TASK INSTRUCTIONS:
In the listing below, locate the lines that hold the string "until". Copy those lines.

DATA FOR PROCESSING:
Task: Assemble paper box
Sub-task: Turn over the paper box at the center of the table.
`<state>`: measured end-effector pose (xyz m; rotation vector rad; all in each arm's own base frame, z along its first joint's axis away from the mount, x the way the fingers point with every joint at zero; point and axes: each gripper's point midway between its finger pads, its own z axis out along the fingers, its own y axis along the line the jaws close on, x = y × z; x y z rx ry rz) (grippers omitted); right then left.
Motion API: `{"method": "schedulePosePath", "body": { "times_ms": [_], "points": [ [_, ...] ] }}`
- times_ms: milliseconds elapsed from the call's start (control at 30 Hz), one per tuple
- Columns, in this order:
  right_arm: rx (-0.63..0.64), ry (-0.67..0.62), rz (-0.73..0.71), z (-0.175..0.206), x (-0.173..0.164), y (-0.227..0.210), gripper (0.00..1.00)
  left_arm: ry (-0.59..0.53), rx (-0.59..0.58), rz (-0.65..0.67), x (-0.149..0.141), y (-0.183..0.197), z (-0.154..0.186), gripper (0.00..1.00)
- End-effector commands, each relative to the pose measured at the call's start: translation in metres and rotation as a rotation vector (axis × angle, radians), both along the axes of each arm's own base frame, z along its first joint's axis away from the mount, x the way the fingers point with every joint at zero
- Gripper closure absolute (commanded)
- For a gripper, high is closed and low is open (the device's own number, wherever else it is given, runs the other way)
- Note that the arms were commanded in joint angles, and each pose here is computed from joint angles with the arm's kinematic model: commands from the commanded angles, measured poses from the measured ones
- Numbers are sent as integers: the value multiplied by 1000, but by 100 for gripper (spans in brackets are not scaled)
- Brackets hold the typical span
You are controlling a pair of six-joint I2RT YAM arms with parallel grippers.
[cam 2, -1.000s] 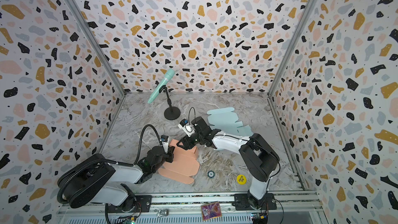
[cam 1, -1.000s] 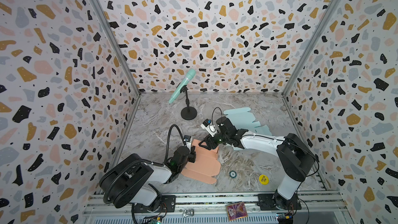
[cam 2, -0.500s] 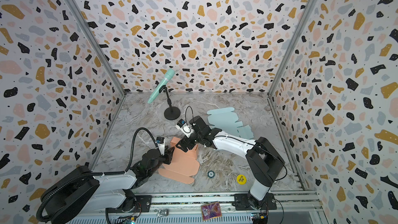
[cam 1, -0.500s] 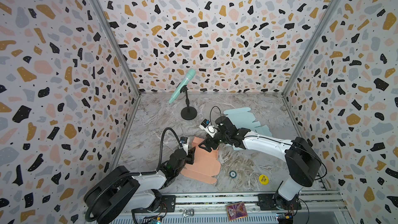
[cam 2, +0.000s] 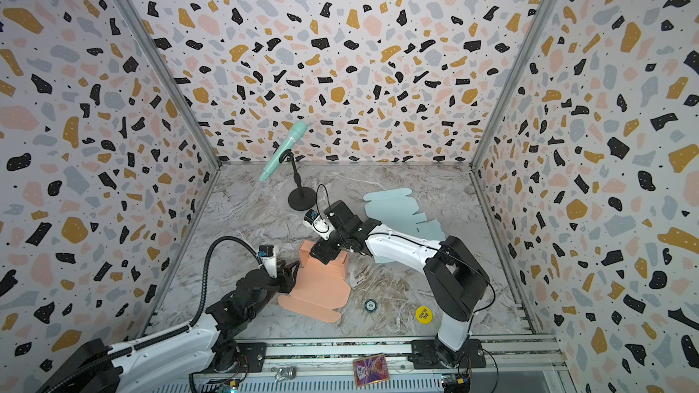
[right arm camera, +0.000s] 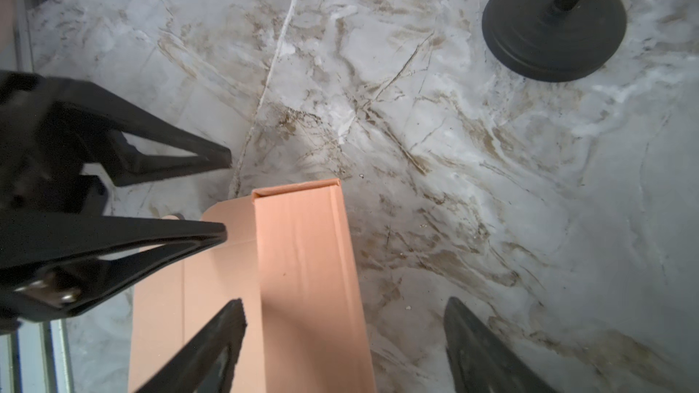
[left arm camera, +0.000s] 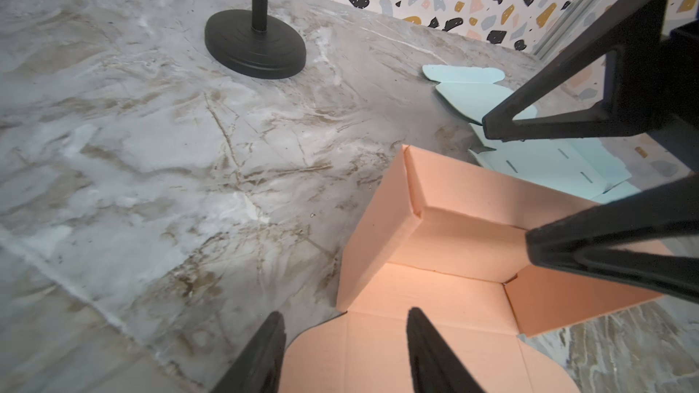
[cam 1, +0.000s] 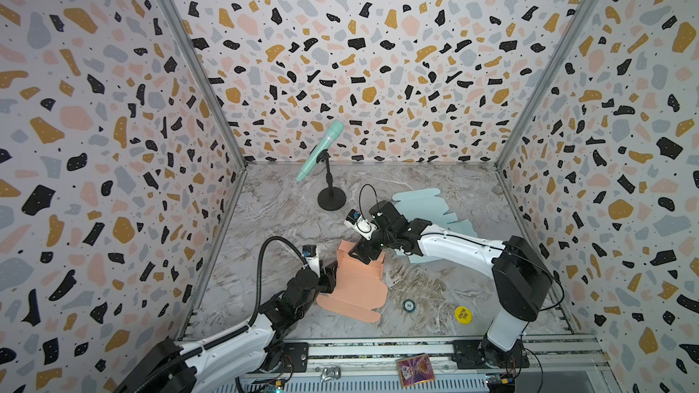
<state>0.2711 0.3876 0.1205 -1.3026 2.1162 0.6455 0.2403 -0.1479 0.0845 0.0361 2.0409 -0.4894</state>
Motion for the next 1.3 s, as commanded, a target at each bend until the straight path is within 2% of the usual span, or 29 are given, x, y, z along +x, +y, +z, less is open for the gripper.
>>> {"method": "schedulePosePath", "body": {
  "times_ms": [0, 200, 367, 567, 767, 1100, 1267],
  "points": [
    [-21, -14, 25, 5, -1, 4, 18, 44, -11, 49, -4, 8, 7, 37],
    [-30, 2, -23, 0, 11, 4, 22, 17, -48, 75, -2, 11, 42, 17],
    [20, 52, -53, 2, 22, 2, 26, 16, -43, 86, 2, 10, 63, 8],
    [58, 90, -93, 2, 39, -8, 27, 40, -18, 130, 6, 15, 83, 7],
    [85, 124, -126, -4, 60, -21, 28, 202, 90, 177, 6, 18, 65, 7],
    [55, 137, -189, -23, 96, -40, 28, 217, -4, 167, 6, 7, 88, 7],
    [42, 140, -208, -31, 103, -49, 28, 220, -69, 164, 3, 4, 90, 6]
  ]
}}
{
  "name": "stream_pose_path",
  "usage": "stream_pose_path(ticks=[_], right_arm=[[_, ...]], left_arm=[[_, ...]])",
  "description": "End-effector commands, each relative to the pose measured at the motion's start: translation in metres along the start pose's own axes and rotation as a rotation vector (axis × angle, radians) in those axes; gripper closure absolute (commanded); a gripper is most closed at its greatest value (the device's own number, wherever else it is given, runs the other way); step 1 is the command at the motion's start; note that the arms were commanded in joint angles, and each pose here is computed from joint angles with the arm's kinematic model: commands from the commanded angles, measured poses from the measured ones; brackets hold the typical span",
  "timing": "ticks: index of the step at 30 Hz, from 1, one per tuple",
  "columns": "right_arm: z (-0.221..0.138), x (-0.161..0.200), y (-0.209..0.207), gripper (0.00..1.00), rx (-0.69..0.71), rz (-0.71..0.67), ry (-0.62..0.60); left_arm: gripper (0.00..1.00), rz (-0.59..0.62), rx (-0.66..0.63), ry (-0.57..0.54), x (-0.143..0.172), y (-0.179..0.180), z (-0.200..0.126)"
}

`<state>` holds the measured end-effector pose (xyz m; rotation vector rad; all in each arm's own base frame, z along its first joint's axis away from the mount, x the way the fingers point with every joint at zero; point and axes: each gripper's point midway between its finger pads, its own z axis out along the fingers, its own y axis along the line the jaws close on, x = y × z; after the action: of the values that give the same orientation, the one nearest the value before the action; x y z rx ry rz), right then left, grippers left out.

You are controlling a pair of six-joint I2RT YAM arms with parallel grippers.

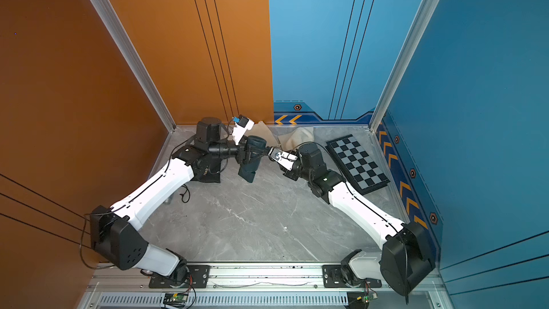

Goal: Pack away hair dryers
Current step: Fold the hair dryer.

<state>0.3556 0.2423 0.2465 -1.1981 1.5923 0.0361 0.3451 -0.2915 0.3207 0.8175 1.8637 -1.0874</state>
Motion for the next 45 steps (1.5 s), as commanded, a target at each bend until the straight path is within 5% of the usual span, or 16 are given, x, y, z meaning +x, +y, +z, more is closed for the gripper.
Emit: stream_pose_path(ticks=[1, 11, 19, 27, 33, 36, 41, 45], right_arm=[[-0.003, -0.023, -0.018, 0.77, 0.076, 0.112, -0.060], [-0.009, -0.061, -0.022, 0.79, 0.121, 0.464, -0.215], [-0.020, -0.092, -0.024, 0.79, 0.211, 0.898, -0.322], [-0.021, -0.107, -0.018, 0.65, 0.185, 1.261, -0.421], [-0.033, -0.124, -0.018, 0.33, 0.110, 1.217, -0.477], [-0.050, -0.124, -0.024, 0.25, 0.077, 1.178, -0.489], [-0.079, -0.115, -0.017, 0.24, 0.002, 1.089, -0.497], [-0.091, -0.076, -0.037, 0.35, 0.095, 1.116, -0.463]], left_arm=[[1.00, 0.050, 0.005, -0.139, -0.034, -0.007, -0.007], [1.00, 0.065, -0.051, -0.250, -0.049, -0.004, -0.001], [1.00, 0.082, -0.090, -0.301, -0.054, -0.004, -0.001], [1.00, 0.087, -0.108, -0.335, -0.057, -0.007, -0.003], [1.00, 0.089, -0.105, -0.350, -0.059, -0.010, -0.007], [1.00, 0.084, -0.108, -0.356, -0.061, -0.008, -0.011], [1.00, 0.056, -0.109, -0.364, -0.065, -0.002, -0.015], [1.00, 0.021, -0.098, -0.371, -0.068, 0.000, -0.013]])
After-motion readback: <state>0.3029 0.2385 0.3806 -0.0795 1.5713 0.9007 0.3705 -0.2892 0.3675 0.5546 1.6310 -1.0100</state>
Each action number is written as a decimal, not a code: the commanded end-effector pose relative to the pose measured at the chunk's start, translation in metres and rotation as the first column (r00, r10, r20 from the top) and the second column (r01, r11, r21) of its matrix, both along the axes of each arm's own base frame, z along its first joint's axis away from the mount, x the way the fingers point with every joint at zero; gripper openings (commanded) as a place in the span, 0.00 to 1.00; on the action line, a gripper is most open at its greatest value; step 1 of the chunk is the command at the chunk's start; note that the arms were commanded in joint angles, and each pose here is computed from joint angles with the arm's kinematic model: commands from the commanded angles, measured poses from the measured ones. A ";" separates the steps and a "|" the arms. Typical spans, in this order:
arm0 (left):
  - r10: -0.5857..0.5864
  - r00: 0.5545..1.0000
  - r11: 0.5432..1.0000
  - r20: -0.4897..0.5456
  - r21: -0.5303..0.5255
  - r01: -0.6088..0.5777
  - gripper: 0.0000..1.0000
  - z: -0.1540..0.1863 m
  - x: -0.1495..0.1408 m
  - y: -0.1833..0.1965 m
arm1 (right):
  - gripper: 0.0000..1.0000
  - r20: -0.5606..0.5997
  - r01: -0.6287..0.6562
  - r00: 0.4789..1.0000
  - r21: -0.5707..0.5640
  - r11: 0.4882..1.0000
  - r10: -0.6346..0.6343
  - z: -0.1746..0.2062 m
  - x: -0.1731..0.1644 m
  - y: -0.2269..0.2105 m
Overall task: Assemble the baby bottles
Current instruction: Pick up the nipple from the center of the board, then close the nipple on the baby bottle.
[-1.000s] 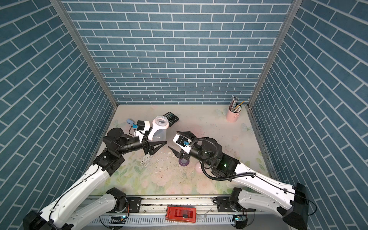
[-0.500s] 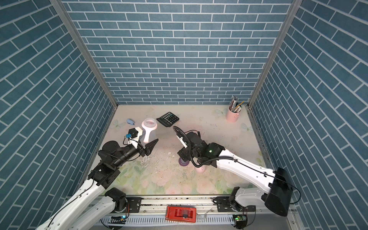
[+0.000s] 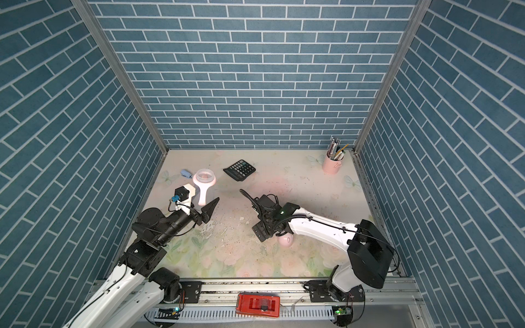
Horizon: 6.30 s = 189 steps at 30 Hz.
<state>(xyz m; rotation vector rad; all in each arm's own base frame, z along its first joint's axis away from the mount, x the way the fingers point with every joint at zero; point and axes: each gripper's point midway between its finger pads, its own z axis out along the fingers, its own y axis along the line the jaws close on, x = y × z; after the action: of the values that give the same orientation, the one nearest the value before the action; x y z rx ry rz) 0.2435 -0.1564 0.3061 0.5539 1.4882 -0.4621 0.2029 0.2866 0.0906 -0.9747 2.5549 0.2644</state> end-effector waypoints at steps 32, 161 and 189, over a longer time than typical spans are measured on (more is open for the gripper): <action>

THE COMPLETED TASK:
Motion for the next 1.3 s, as commanded, a target at each bend until the straight path is within 2% of the usual span, or 29 are given, x, y, z along +x, +y, +z, less is open for the gripper.
Motion for the next 45 steps (1.5 s), as commanded, a target at each bend until the straight path is within 5% of the usual span, or 16 are given, x, y, z meaning +x, +y, +z, more is closed for the gripper.

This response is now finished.